Your Kubernetes control-plane has initialized successfully!

To start using your cluster, you need to run the following as a regular user:

mkdir -p $HOME/.kube

sudo cp -i /etc/kubernetes/admin.conf $HOME/.kube/config

sudo chown $(id -u):$(id -g) $HOME/.kube/config

Alternatively, if you are the root user, you can run:

export KUBECONFIG=/etc/kubernetes/admin.conf

You should now deploy a pod network to the cluster.

Run "kubectl apply -f [podnetwork].yaml" with one of the options listed at:

https://kubernetes.io/docs/concepts/cluster-administration/addons/

Then you can join any number of worker nodes by running the following on each as root:

kubeadm join 192.168.0.19:6443 --token 7dorxi.kf6ttb6y0bpiku7t \

--discovery-token-ca-cert-hash sha256:be00e778c55e32fdf0dec5057a0dacffbcb32aeb7cfa91cb5e7edbed853536b2

The command above creates kubectl config file (etc/kubernetes/admin.conf) which we need to copy to location where kubectl will be looking for it.
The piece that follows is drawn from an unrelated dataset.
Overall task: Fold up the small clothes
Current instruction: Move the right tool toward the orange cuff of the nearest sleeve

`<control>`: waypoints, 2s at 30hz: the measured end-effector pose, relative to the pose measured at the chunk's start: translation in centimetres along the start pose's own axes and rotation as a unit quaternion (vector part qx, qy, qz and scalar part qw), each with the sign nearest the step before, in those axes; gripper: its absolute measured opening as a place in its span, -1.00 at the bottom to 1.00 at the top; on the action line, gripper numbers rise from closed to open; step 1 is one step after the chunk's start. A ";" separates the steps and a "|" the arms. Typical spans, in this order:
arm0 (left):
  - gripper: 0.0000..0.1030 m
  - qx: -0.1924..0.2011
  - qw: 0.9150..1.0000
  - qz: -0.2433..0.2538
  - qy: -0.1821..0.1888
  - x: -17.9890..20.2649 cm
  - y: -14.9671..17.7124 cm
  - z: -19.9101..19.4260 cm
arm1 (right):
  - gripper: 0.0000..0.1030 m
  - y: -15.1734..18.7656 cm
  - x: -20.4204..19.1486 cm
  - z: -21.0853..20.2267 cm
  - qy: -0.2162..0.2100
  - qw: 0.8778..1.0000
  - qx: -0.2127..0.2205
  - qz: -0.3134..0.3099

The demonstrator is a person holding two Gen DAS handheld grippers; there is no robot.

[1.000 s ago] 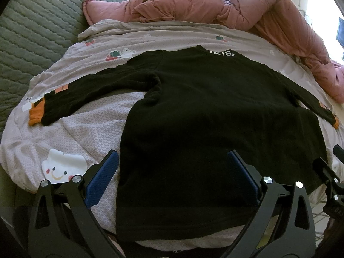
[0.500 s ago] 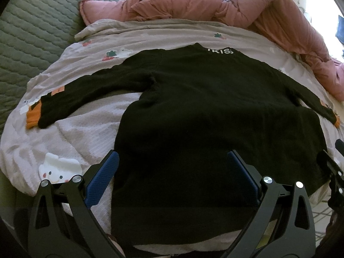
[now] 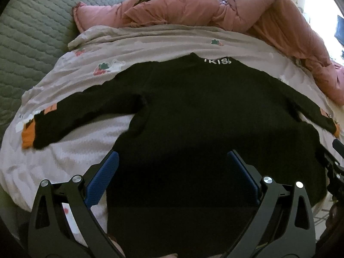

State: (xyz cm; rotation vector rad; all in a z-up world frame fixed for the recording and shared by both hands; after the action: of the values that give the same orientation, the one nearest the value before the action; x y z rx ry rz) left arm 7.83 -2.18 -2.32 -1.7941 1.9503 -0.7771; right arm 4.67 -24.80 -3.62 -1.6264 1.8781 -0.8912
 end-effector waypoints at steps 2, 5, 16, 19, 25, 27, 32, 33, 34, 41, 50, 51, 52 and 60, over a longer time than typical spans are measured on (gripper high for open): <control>0.82 0.000 1.000 -0.001 0.001 0.1 -0.7 0.3 | 0.92 -0.6 0.4 0.5 0.000 1.000 -0.002 0.008; 0.82 -0.002 1.000 -0.004 0.005 0.1 -1.5 0.9 | 0.92 -1.4 1.2 1.2 0.004 1.000 -0.001 0.019; 0.82 -0.015 1.000 -0.005 0.015 1.2 -4.3 3.4 | 0.92 -3.5 3.2 4.1 0.013 0.999 -0.010 0.047; 0.82 -0.017 1.000 -0.002 0.019 1.8 -5.1 4.2 | 0.92 -4.0 4.5 4.9 0.019 0.998 -0.014 0.064; 0.82 -0.022 0.999 -0.005 0.026 2.6 -6.9 6.1 | 0.92 -4.8 8.5 6.3 0.052 0.993 -0.022 0.108; 0.82 -0.024 0.999 -0.007 0.030 2.9 -7.4 6.8 | 0.92 -4.8 10.3 6.9 0.064 0.990 -0.026 0.125; 0.82 -0.029 0.999 -0.008 0.038 3.5 -8.6 8.3 | 0.92 -4.5 14.1 7.8 0.093 0.981 -0.040 0.166; 0.82 -0.028 0.999 -0.007 0.039 3.6 -8.6 8.4 | 0.92 -4.4 14.8 8.0 0.098 0.979 -0.042 0.173; 0.82 -0.028 0.999 -0.006 0.038 3.8 -9.0 8.8 | 0.92 -4.2 15.6 8.1 0.102 0.977 -0.045 0.183; 0.82 -0.031 0.999 -0.011 0.042 4.3 -10.7 10.8 | 0.91 -2.8 20.1 8.9 0.127 0.960 -0.067 0.239; 0.82 -0.033 0.998 -0.022 0.040 4.3 -12.6 13.5 | 0.91 -0.5 24.2 10.7 0.128 0.934 -0.106 0.317; 0.82 -0.033 0.998 -0.025 0.038 4.3 -12.7 13.8 | 0.91 -0.3 24.5 11.0 0.129 0.931 -0.111 0.324; 0.82 -0.031 0.998 -0.028 0.040 4.3 -12.8 14.1 | 0.91 0.0 25.0 11.3 0.130 0.927 -0.114 0.333; 0.82 -0.034 0.998 -0.034 0.035 3.2 -12.1 15.8 | 0.91 -0.6 28.3 13.0 0.133 0.915 -0.095 0.368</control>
State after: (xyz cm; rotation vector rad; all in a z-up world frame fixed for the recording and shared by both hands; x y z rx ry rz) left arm 26.59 -8.01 -6.76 -1.9053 1.9911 -0.8156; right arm 9.97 -54.69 -10.43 -0.7637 2.5584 -0.6208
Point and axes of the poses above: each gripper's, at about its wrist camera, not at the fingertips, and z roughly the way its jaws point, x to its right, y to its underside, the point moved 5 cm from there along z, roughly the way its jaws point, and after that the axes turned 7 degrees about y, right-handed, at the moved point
Let's run the suggested kubeconfig setup commands from above, in the master node only:

vagrant@controlplane:~$ {

mkdir ~/.kube

sudo cp /etc/kubernetes/admin.conf ~/.kube/config

sudo chown $(id -u):$(id -g) ~/.kube/config

chmod 600 ~/.kube/config

}

Let's check the kubectl config:

$ cat $HOME/.kube/config

apiVersion: v1

clusters:

- cluster:

certificate-authority-data: LS0...K

server: https://192.168.0.19:6443

name: kubernetes

contexts:

- context:

cluster: kubernetes

user: kubernetes-admin

name: kubernetes-admin@kubernetes

current-context: kubernetes-admin@kubernetes

kind: Config

preferences: {}

users:

- name: kubernetes-admin

user:

client-certificate-data: LS0t...S0K

client-key-data: LS0tL...LQo=

Let's test that kubectl works by checking out pods created in Kubernetes system namespace (at this point there are no pods in the default namespace!):

vagrant@controlplane:~$ kubectl get pods -n kube-system

NAME READY STATUS RESTARTS AGE

coredns-7db6d8ff4d-d4fkw 0/1 Pending 0 13s

coredns-7db6d8ff4d-xk6t8 0/1 Pending 0 13s

etcd-controlplane 1/1 Running 0 30s

kube-apiserver-controlplane 1/1 Running 0 30s

kube-controller-manager-controlplane 1/1 Running 0 30s

kube-proxy-shnrp 1/1 Running 0 14s

kube-scheduler-controlplane 1/1 Running 0 30s

Let's check if api server is listening on port 6443:

vagrant@controlplane:~$ sudo ss | grep 6443

tcp ESTAB 0 0 192.168.0.19:45602 192.168.0.19:6443

tcp ESTAB 0 0 192.168.0.19:34290 192.168.0.19:6443

tcp ESTAB 0 0 192.168.0.19:45556 192.168.0.19:6443

tcp ESTAB 0 0 192.168.0.19:34272 192.168.0.19:6443

tcp ESTAB 0 0 192.168.0.19:34256 192.168.0.19:6443

tcp ESTAB 0 0 192.168.0.19:53434 192.168.0.19:6443

tcp ESTAB 0 0 [::ffff:192.168.0.19]:6443 [::ffff:192.168.0.19]:34290

tcp ESTAB 0 0 [::ffff:192.168.0.19]:6443 [::ffff:192.168.0.19]:34256

tcp ESTAB 0 0 [::ffff:192.168.0.19]:6443 [::ffff:192.168.0.19]:53434

tcp ESTAB 0 0 [::ffff:192.168.0.19]:6443 [::ffff:192.168.0.19]:34272

tcp ESTAB 0 0 [::ffff:192.168.0.19]:6443 [::ffff:192.168.0.19]:45602

tcp ESTAB 0 0 [::ffff:192.168.0.19]:6443 [::ffff:192.168.0.19]:45556

tcp ESTAB 0 0 [::1]:6443 [::1]:51252

tcp ESTAB 0 0 [::1]:51252 [::1]:6443

Let's follow now the next suggestion from kubeadm init ouptut - to deploy a pod network to the cluster.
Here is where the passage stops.